When asked about what I hope my baby thinks about my parenting, the simple answer is, “That I’m the most awesome mom of all time.” I mean, obviously, right? Would any of us not want our kids to think that? But when you get down to it and really think about that question, it’s not quite that simple. Sure, yes, I want my son to feel like he won the parent lottery (the same way I feel like I won the sweetest-baby-ever lottery), but I also want him to know that his mother is a human being. I want him to know that there’s work involved and it's not always easy and that I will make (and have made) so many mistakes. I want him to know that his dad and I are trying to adequately prepare him to deal with whatever life throws his way, and that I’m doing my best to make that happen. Most importantly, I want my son to know that my biggest priority is that he knows he is loved and that his parents believe in him and support him always.
And, you know, that he looks absolutely adorable in the overalls I insist he wears.
Seriously though, our son is reaching that age where he copies everything his dad and I do. So, not only am I not cognizant of what I’m doing for him and with him and to him, but pretty much everything I do in front of him or near him, as well. He’s too young for a phone, but I swear he’s recording me sometimes because I can’t believe he retains some of this stuff he hears and sees. So, now that I know just how carefully he’s watching and how much he's retaining, I’ve come to a few conclusions about what I hope he's thinking about his mother and the way I have decided (and attempt) to parent.
"My Mom Loves Me"
Of course you knew this would be included. Last time I checked, letting our kids know that we love them is pretty much a core tenant of parenthood and our ultimate goal.
"My Mom Isn't Perfect"
Perfection is boring and overrated and pretty damn impossible to actually achieve. If I was anything close to perfect (which I'm definitely not), what would that teach my son? I'd rather him see and understand and completely comprehend that his mom is human. My son will always know that his mom messes up and makes mistakes, but she's learning and she's always willing to keep trying.
"My Mom Is Working Hard"
Speaking of mistakes, I'd like my son know that it takes effort to get past them and learn from them and overcome them. Is it cheesy to admit that I often find myself thinking, "What would I want him to see his mom do?" as opposed to, "what do I want to do?" Often, the answer requires some serious bootstrapping, but I guess that's what I signed up for, right?

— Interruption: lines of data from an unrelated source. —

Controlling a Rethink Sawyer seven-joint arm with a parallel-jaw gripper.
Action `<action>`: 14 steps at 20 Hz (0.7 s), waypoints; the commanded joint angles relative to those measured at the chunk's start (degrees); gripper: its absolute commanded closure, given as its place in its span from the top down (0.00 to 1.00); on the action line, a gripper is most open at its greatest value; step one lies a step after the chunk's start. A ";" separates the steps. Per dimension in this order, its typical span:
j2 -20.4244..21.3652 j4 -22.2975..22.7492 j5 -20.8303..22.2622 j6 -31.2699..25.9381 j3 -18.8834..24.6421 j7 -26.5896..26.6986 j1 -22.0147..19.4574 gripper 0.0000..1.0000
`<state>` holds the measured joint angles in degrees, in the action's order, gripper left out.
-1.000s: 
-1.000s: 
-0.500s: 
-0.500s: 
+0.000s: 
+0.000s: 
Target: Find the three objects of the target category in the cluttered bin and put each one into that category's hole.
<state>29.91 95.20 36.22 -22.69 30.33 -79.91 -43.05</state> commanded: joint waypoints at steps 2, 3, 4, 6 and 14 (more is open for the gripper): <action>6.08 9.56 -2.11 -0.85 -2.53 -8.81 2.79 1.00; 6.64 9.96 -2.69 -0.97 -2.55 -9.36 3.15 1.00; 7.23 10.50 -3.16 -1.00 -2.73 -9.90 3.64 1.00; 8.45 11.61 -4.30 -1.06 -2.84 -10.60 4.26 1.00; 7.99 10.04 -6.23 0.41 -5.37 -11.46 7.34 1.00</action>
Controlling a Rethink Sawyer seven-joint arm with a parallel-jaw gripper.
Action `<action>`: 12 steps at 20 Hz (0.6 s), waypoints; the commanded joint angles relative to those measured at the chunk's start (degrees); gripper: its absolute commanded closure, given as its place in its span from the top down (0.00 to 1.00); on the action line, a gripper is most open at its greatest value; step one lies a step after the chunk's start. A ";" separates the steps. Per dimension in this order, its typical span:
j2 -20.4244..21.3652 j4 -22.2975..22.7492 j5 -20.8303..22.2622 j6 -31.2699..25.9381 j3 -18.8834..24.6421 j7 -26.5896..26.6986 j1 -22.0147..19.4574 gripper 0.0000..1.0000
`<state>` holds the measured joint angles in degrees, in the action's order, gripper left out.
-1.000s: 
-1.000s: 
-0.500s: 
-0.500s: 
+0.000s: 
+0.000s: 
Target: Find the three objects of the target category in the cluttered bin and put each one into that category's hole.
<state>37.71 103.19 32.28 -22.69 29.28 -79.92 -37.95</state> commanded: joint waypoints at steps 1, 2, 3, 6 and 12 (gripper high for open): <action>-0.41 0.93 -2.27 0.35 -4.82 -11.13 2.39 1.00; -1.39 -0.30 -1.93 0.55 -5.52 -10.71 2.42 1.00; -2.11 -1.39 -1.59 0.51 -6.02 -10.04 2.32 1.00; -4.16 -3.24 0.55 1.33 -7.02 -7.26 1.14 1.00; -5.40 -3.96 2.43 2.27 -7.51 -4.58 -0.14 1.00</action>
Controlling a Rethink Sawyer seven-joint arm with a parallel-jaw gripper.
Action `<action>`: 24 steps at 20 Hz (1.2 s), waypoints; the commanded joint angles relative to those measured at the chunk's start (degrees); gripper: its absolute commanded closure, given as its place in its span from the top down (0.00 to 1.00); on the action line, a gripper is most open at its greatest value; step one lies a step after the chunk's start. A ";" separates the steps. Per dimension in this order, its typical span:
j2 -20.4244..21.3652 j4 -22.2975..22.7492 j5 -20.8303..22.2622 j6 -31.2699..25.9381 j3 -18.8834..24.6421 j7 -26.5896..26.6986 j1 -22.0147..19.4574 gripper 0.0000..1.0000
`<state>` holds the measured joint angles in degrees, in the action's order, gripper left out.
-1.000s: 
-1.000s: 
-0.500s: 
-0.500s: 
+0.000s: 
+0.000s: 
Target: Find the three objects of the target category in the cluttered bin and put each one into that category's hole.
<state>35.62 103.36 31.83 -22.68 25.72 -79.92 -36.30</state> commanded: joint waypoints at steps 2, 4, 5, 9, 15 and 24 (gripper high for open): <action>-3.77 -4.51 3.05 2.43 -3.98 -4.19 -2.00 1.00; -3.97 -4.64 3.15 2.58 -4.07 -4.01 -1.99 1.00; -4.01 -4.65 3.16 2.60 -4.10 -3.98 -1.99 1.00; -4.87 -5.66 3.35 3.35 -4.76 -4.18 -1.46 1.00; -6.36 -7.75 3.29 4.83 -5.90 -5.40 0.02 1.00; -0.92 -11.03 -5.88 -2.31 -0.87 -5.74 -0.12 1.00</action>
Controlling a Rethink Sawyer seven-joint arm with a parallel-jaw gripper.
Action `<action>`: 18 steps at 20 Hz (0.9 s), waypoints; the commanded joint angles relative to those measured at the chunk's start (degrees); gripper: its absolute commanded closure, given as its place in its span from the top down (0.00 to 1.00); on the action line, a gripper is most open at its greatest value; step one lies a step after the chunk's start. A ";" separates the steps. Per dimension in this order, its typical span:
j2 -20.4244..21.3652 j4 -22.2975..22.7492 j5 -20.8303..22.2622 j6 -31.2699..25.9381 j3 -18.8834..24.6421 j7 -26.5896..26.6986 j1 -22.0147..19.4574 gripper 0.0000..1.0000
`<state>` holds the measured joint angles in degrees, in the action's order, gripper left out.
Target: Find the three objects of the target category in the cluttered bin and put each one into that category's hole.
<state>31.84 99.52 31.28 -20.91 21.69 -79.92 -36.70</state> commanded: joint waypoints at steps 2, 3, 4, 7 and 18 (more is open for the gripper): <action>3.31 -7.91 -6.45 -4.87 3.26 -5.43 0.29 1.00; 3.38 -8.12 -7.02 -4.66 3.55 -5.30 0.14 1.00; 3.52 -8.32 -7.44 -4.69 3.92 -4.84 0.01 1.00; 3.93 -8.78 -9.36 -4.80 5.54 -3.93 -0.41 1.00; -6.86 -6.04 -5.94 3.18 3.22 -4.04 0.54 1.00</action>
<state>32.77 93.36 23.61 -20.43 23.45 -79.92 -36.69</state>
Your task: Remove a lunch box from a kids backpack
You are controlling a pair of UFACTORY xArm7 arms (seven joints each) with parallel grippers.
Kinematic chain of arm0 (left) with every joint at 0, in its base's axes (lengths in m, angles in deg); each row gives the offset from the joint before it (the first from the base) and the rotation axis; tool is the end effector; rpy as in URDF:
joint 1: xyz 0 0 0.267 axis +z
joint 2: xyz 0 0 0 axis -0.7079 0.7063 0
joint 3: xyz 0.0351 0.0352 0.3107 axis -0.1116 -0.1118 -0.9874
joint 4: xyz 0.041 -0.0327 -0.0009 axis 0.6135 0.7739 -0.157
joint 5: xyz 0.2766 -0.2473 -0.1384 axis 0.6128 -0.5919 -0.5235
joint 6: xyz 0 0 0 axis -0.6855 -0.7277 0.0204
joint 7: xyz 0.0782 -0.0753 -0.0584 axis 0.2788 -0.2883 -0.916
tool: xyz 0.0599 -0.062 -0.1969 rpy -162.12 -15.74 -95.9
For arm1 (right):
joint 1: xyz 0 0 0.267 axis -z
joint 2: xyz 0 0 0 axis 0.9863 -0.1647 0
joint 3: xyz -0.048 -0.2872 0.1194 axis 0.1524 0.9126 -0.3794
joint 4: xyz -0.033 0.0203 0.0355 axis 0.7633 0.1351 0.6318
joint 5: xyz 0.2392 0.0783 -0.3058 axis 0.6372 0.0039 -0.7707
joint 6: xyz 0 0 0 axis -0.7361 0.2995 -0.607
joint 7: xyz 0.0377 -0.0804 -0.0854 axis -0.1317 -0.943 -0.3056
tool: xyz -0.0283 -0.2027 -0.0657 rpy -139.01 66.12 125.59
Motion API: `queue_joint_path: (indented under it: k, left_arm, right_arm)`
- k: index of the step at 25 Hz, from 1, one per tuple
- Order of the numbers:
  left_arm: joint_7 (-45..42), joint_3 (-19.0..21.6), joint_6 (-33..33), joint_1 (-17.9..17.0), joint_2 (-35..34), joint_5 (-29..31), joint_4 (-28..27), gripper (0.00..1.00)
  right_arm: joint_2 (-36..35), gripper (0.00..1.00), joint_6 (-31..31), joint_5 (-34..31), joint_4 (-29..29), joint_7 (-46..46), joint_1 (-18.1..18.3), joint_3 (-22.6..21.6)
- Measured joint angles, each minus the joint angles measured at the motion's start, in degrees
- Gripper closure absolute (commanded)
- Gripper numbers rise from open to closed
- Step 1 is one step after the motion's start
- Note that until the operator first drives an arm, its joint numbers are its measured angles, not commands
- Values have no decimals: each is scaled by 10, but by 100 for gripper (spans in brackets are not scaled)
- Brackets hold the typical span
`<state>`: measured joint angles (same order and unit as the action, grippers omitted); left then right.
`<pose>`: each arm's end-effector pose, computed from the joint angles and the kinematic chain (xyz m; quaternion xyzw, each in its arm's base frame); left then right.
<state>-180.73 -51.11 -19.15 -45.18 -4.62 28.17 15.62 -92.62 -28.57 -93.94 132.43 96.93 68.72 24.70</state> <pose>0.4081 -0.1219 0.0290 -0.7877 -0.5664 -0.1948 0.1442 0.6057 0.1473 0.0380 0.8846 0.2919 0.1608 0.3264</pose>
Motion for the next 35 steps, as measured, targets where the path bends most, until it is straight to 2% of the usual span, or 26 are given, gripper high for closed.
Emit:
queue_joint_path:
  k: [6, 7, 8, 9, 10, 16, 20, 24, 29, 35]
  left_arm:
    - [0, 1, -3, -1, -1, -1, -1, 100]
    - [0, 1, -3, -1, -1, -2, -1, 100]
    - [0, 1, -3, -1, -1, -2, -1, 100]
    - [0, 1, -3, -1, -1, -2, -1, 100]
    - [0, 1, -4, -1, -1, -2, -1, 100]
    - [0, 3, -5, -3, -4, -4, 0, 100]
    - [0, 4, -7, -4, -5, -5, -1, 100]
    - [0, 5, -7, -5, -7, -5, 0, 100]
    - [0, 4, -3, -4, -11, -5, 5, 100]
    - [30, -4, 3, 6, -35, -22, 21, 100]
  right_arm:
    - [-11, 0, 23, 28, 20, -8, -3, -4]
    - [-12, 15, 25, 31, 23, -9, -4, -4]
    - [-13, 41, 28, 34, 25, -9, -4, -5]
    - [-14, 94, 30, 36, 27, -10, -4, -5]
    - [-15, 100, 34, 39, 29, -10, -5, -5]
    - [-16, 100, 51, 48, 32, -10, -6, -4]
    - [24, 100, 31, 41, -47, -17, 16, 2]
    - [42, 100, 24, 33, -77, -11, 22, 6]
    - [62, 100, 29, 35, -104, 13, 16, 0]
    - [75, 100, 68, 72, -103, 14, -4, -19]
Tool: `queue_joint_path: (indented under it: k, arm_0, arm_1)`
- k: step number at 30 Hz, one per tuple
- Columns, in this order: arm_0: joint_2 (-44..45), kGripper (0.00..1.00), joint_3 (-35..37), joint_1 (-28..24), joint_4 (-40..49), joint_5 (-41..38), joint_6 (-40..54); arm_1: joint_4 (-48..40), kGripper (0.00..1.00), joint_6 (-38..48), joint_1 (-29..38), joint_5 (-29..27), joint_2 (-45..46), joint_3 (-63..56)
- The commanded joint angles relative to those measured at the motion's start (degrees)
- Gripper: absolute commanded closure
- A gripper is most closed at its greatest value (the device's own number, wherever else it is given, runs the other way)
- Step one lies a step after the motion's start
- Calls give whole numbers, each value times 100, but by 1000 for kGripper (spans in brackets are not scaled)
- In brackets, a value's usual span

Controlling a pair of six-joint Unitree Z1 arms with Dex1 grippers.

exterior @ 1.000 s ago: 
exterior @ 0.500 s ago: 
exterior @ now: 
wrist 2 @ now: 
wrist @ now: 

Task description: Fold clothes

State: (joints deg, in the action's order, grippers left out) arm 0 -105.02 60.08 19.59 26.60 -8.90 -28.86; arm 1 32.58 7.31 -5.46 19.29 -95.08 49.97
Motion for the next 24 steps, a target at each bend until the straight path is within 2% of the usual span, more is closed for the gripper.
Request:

"My Mom Appreciates The Arts. I Love How She's Introduced Me To Great Singers Of The Past."
You're welcome, son. Someday I will have a bunch of Backstreet Boys and Celine Dion CDs to hand to you, if CD players are still a thing when you're older.
"My Mom Cares About Nutrition. She Microwaves The Best Chicken Nuggets For Me."
And I pour the best cups of Goldfish crackers, too. It's a gift, really. One I'm sure I will be passing on to my son to so, you know, he's the most welcome.
"My Mom is Stylish. I Love How She Always Wears Sweatpants."
Someday, the powers that control the fashion industry are going to recognize just what a wonder elastic waste bands are and they'll be all-the-rage and it won't be socially unacceptable to wear them on dinner dates or important meetings. Until then, I will continue my one-woman crusade to be the change I want to see in the world, by wearing mom clothes, like yoga pants, all the time.
"I Don't Know Why She Cares So Much About What's In My Nose"
Because how else can I describe it to your doctor when I call (for the twentieth time), silly? If I don't pay attention, who will? Boogers mean things, kid. Boogers mean things.
"My Mom Should Be Famous. Her Singing Is Amazing."
You're only saying that because you're two years old, but I'll take it. I mean, anyone who's ever heard real singing knows that my career as a professional singer is, you know, not a thing. However, my singing is nothing if not enthusiastic, so I'm glad you appreciate it, kid.
"I Know She Loves How I Climb On her Face At 5:50 Every Morning"
Not going to lie, the aggressive face snuggles are a distant relative of cuddling, so I actually don't mind them. I mean, the early wake-up sucks, but the cuddles? Yeah, those aren't terrible.
"I Love How Safety Conscious My Mom is, And I Appreciate How She Cuts My Foods Into Small Bites And Screams Before I Reach For Sharp Things"
Thanks, for noticing, son. BRB, need to go work on my baby-proofing game.